*Exercise details*.
Would you write out, word for word, each line of the records below from the top through the one holding "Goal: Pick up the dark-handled"?

Collection entries
* * * * * * *

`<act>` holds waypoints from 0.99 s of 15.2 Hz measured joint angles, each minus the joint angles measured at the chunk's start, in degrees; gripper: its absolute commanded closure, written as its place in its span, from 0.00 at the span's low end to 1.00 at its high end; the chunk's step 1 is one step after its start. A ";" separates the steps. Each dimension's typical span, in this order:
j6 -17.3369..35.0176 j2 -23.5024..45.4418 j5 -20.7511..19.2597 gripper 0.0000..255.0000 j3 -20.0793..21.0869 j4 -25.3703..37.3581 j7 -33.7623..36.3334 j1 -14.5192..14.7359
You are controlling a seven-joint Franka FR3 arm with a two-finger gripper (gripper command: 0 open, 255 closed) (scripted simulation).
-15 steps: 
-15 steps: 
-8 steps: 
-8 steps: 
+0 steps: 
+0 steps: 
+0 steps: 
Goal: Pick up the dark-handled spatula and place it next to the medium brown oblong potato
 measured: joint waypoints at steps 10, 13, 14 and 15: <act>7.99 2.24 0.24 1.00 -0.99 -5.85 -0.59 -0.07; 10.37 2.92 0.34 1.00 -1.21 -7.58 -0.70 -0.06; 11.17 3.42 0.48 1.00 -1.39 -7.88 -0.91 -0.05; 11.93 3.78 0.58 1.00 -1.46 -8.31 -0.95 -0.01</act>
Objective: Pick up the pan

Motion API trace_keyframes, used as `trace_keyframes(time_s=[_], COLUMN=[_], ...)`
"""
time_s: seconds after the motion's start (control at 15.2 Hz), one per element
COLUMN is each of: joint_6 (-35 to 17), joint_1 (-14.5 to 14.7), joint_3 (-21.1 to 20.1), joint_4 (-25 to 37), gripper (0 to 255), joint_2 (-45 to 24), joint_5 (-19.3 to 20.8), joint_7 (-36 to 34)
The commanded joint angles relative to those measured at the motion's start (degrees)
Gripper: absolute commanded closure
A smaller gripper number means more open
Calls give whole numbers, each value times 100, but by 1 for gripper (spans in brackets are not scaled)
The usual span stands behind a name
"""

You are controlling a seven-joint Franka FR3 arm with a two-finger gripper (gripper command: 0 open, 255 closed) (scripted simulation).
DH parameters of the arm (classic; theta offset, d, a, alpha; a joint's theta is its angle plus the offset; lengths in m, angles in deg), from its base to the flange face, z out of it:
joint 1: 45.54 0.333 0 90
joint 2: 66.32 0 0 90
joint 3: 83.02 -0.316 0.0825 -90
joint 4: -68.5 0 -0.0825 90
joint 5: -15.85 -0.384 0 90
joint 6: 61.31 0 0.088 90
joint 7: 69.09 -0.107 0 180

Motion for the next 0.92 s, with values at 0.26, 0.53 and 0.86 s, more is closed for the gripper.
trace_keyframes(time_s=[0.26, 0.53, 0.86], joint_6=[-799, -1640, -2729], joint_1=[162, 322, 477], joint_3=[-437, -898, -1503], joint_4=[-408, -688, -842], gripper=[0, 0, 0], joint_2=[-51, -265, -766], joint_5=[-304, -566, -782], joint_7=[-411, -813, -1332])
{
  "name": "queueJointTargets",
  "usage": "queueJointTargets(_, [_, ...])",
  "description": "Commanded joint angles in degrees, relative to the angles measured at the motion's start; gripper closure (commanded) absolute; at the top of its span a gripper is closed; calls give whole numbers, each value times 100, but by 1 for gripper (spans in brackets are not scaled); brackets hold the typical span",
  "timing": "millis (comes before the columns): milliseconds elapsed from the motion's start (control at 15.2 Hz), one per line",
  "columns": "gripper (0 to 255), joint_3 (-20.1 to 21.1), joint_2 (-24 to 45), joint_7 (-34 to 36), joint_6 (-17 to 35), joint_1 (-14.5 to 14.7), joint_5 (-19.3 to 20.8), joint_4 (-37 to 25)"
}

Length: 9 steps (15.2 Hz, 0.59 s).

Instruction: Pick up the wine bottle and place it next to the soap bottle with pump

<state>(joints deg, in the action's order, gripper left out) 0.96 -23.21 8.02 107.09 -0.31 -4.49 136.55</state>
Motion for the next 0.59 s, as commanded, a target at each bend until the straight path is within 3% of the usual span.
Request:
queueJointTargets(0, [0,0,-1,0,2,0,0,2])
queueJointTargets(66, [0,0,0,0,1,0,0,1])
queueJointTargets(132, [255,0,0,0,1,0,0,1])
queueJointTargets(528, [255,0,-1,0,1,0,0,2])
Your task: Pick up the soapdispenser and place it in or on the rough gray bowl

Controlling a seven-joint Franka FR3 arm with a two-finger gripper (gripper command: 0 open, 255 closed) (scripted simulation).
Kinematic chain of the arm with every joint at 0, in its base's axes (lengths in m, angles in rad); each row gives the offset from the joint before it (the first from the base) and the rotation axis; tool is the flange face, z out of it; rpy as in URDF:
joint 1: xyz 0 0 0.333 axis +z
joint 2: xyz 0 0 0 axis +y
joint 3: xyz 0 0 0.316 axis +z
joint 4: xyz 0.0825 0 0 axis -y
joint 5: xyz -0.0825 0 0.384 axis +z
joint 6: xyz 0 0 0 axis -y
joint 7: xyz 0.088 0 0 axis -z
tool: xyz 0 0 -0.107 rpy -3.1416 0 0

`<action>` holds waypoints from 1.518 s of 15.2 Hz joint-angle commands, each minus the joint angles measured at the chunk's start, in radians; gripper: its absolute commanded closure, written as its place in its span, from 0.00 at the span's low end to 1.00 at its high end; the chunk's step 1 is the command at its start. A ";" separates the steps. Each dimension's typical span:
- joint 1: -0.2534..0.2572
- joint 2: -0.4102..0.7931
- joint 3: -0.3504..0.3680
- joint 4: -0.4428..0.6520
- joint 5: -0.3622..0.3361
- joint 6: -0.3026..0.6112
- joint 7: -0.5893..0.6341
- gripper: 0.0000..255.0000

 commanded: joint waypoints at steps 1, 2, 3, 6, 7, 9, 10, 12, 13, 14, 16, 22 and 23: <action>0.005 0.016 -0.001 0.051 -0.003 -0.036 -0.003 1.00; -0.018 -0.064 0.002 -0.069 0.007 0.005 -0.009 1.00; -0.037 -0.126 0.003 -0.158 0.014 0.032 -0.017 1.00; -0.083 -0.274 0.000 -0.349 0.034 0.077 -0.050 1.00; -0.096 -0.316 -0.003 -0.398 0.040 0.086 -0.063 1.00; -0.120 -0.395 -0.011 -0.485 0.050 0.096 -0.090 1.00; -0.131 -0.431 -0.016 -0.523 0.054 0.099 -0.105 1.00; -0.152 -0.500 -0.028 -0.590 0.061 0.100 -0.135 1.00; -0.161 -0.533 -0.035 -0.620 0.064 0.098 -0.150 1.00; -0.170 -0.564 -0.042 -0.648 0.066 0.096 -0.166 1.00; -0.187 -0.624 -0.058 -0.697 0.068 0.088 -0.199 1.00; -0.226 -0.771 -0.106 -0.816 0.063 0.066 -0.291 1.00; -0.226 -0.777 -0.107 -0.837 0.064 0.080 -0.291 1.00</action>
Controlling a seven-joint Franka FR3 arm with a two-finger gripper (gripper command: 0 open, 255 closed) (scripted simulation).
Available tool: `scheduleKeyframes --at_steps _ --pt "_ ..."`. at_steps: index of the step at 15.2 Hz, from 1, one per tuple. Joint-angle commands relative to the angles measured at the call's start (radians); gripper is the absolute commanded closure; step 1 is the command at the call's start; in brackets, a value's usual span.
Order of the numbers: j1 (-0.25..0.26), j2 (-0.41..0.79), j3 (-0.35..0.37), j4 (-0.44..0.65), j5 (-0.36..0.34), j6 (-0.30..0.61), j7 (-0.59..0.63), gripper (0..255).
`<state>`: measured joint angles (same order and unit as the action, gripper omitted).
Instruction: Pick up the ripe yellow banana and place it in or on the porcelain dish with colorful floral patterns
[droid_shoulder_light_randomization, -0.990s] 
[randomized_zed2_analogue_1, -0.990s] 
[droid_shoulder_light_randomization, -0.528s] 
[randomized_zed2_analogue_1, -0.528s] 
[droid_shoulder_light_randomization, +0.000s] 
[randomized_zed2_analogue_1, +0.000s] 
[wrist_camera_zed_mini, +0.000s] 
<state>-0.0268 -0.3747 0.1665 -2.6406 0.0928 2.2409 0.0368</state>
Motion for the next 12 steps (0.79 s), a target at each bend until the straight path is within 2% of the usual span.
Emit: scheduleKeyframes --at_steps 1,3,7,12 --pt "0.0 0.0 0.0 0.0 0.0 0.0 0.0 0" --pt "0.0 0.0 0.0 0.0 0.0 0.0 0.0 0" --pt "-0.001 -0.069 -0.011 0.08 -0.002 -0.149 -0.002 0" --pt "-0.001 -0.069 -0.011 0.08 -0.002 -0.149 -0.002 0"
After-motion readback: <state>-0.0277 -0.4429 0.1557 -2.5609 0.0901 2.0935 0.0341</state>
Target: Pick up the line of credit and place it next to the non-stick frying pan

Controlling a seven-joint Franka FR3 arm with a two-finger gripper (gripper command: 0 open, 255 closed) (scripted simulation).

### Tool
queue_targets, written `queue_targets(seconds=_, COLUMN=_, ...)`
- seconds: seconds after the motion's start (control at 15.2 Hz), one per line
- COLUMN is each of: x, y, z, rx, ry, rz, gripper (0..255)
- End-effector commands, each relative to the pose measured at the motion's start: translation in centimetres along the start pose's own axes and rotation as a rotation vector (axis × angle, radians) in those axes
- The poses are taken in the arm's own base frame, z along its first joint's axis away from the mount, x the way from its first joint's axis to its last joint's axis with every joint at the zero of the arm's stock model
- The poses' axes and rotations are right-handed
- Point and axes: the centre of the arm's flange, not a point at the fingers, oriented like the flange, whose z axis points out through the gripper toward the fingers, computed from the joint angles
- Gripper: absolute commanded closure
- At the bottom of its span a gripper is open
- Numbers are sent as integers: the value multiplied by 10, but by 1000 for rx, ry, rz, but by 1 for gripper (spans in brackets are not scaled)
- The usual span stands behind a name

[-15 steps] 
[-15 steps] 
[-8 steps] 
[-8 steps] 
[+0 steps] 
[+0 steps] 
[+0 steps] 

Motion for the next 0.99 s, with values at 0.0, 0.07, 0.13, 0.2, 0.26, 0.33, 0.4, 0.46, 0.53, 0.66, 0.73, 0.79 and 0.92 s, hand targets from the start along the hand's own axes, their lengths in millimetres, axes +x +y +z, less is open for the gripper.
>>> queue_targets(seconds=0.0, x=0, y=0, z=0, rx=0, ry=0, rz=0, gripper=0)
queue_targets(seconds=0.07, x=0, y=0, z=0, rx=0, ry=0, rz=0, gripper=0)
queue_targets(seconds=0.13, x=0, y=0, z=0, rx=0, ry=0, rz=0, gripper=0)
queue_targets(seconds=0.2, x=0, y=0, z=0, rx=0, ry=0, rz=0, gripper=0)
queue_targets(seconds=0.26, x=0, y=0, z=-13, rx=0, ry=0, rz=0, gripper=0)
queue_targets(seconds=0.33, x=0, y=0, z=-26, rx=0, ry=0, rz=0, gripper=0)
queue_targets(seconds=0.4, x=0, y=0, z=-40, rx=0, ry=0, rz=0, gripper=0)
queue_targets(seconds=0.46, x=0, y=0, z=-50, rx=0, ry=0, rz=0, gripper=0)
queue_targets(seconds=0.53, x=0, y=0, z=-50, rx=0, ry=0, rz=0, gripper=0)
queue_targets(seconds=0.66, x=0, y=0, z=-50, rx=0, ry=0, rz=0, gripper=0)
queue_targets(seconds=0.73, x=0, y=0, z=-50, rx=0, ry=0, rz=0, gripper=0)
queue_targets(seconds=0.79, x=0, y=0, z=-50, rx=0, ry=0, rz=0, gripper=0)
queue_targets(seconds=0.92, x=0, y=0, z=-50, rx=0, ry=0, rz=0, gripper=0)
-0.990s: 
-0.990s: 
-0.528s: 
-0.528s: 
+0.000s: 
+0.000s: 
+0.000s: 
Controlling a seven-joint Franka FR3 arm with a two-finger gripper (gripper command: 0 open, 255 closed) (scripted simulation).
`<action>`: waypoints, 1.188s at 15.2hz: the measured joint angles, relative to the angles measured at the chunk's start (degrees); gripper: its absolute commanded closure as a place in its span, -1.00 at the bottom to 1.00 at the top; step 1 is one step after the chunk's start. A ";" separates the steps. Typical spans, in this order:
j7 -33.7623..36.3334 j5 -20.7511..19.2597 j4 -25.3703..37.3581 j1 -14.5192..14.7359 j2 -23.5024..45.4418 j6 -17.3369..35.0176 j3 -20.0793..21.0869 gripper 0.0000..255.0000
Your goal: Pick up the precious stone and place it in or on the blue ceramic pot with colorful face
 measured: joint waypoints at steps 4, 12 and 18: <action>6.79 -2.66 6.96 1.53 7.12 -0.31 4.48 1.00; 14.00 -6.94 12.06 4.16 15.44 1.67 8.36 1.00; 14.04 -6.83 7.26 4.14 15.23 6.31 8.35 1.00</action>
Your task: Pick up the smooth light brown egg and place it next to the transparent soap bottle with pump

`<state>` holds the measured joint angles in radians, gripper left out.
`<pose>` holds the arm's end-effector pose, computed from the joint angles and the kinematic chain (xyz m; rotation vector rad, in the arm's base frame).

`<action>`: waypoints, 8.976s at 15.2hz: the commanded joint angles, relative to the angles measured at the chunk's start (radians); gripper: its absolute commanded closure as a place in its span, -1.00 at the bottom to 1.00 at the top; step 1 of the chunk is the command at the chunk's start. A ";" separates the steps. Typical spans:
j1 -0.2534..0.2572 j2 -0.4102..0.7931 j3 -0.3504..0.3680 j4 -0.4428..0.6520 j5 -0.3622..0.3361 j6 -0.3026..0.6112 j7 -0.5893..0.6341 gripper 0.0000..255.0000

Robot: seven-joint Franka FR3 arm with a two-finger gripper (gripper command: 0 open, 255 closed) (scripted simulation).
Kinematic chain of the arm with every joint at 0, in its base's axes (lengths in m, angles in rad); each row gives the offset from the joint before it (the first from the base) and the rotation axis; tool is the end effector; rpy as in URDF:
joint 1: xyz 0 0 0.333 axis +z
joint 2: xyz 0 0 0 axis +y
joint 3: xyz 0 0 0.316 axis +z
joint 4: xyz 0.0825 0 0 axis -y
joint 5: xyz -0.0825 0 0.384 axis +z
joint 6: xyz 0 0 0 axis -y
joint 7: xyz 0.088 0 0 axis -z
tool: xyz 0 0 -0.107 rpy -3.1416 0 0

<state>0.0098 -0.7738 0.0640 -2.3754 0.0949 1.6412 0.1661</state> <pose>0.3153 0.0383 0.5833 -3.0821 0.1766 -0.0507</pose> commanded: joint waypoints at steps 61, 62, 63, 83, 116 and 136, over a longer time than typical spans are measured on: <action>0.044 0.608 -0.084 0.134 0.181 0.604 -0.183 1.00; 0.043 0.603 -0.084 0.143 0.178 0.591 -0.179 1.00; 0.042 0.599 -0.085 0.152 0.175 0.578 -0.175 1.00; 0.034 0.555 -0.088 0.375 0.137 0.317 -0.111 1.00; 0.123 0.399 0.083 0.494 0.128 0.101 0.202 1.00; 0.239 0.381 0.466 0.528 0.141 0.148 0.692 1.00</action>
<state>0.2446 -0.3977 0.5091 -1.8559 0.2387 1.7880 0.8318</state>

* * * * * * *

*Output for this exercise*.
`<act>` holds waypoints from 0.99 s of 15.2 Hz measured joint angles, each minus the joint angles measured at the chunk's start, in degrees; gripper: its absolute commanded closure, written as its place in its span, from 0.00 at the span's low end to 1.00 at its high end; the chunk's step 1 is one step after its start. A ";" separates the steps. Each dimension's typical span, in this order:
j6 -17.3369..35.0176 j2 -23.5024..45.4418 j5 -20.7511..19.2597 gripper 0.0000..255.0000 j3 -20.0793..21.0869 j4 -25.3703..37.3581 j7 -33.7623..36.3334 j1 -14.5192..14.7359
You are controlling a seven-joint Franka FR3 arm with a two-finger gripper (gripper command: 0 open, 255 closed) (scripted simulation).
-15 steps: 
-15 steps: 
-8 steps: 
-8 steps: 
+0 steps: 
+0 steps: 
+0 steps: 
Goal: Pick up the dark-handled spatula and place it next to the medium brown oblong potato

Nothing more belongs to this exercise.